Property coasts along nicely, but for how long?
A Noosa property market expert and academic is warning even a robust real estate market like the Sunshine Coast is now in uncharted waters thanks to the uncertainties of the COVID-19 pandemic sweeping the globe.
Dr Steven Boyd of CQ University’s Noosa campus this week helped host a webinar which attracted about 280 valuers including Tim Lawless, head of research for CoreLogic Asia Pacific.
Dr Boyd, the head of the university’s property studies and a specialist retail valuer, said the university joined forces with the Australian Property Institute to deliver a national webinar titled “valuing in the current climate”.
“The one real theme is even thought there is still a significant level of uncertainty, the market is looking good and prices have held up pretty well,” Dr Boyd said.
“The housing market has not been immune to the effects of the COVID-19 pandemic thus navigating the impacts of changing house values is more complex than ever for both valuers and buyers.”
He said the coast “whether it’s Noosa or Coolum” always had the advantage of their “most beautiful environment” to attract continued buyer interest and be the envy of other markets.
“I guess our real concern is just the longer term impact on the global economy,” Dr Boyd said.
“We have been resilient and we do know that prices up here don’t correlate with earnings because people are often living on capital that they’ve had,” Dr Boyd said.
“And a lot of capital is still tied in to things like different shares attached to the global, so we are nervous about that, there’s no question.”
He said Australia has not encountered a recession since 1991, as a consequence individuals younger than 50 would not have experienced an enduring decline in Australian house prices.
“But as long as we’ve got a longer-term ability, or a medium term-ability to pay the mortgage, then the prospects are pretty good.
“The parameters are looking nice with interest rates and with everything else.

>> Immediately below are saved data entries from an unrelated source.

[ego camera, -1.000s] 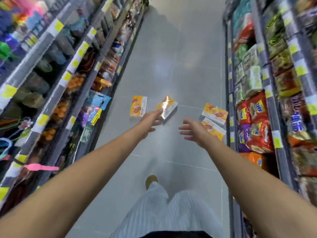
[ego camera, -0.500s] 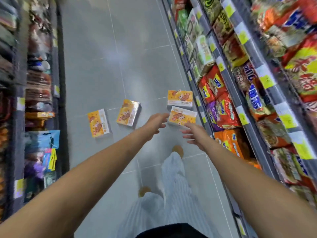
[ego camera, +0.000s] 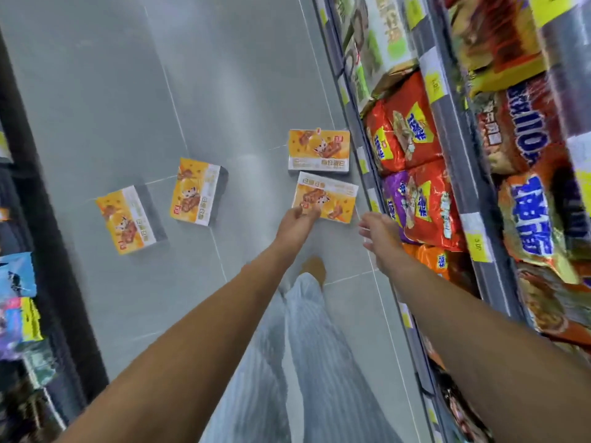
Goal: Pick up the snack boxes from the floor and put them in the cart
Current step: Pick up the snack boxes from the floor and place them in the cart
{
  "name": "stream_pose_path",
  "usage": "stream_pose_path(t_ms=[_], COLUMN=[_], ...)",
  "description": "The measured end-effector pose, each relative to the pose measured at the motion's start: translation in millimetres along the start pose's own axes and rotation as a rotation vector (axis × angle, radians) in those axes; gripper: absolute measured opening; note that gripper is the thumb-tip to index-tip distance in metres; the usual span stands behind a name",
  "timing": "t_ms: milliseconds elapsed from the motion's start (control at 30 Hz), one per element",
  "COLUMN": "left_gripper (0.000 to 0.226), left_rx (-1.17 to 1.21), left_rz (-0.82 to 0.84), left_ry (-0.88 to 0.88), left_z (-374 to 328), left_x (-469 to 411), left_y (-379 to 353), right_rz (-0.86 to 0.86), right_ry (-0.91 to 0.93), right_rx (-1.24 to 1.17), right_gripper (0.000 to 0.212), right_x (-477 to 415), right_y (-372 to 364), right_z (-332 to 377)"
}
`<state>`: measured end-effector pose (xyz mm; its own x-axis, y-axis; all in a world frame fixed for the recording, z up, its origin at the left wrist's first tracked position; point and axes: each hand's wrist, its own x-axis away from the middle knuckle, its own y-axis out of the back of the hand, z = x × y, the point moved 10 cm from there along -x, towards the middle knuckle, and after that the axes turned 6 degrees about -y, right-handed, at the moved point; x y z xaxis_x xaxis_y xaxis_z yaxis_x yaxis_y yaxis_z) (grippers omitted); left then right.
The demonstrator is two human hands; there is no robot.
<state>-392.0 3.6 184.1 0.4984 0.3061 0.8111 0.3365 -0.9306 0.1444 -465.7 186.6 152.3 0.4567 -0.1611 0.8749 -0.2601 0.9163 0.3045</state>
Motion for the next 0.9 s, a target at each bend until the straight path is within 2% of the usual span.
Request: stream_pose_path(t_ms=[100,167,233,333,400,600,700,800,900], left_gripper=[0.049,0.052,0.052,0.048,0.044,0.059,0.074,0.073,0.063], left_rx=[-0.091,-0.117,-0.149,-0.156,-0.172,-0.223,-0.199,-0.189,-0.194], left_rz=[0.007,0.011,0.02,0.026,0.039,0.013,-0.04,-0.036,0.027], left_ry=[0.013,0.034,0.056,0.098,0.124,0.148,0.193,0.233,0.269], left_z=[20,40,62,94,113,165,185,204,223], left_x=[-57,-92,-141,-197,-236,-359,-405,-436,-450], left_y=[-13,-19,-28,-37,-47,-57,-49,-48,-54], right_rz=[-0.047,-0.051,-0.06,-0.078,-0.086,-0.114,-0.103,-0.236,-0.287], right_ry=[-0.033,-0.064,-0.095,-0.151,-0.178,-0.236,-0.27,-0.283,-0.324], right_rx=[-0.019,-0.012,-0.03,-0.029,-0.015,-0.022,-0.006,0.084,0.131], right_gripper=[0.001,0.007,0.002,0.017,0.018,0.005,0.034,0.063,0.066], right_x=[-64,-103,-150,-204,-244,-346,-379,-406,-424], right_y=[-12,-21,-30,-43,-51,-75,-89,-85,-84], right_z=[-8,-18,-31,-48,-61,-109,-134,-153,-166])
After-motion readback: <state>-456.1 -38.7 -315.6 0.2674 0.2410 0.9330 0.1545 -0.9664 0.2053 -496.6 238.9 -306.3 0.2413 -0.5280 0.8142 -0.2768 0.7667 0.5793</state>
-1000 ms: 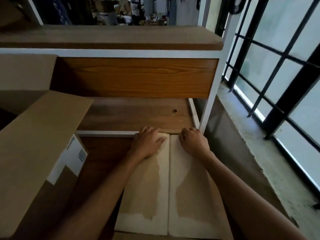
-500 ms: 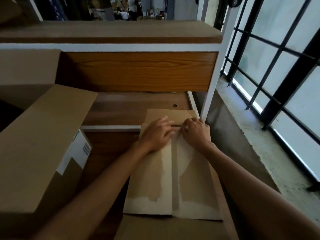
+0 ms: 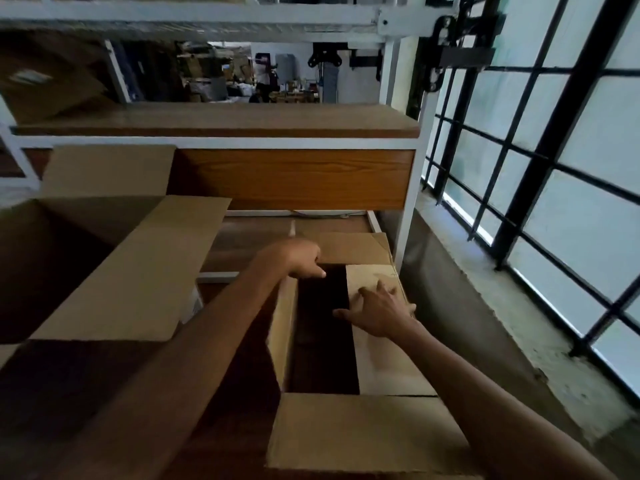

“There have been a series of forecasts from senior economists in the government and banking sectors to the decline of housing prices – some extend to price drops of 20 per cent.”
Dr Boyd said with an extended downturn in the global economy, there could be regions that realised falls of that nature.
“This is particularly worrisome when you consider the home is often the asset mortgaged to finance business ventures,” he said.
“In that way, house price reductions can have a real impact on the ability of small business owners to sustain their business or recruit more staff.”
In comparison, Dr Boyd highlighted some industries, and innovators were thriving in these COVID times.
“There are regional markets where increased activity in some resources and rural sectors have led price increases,” he said.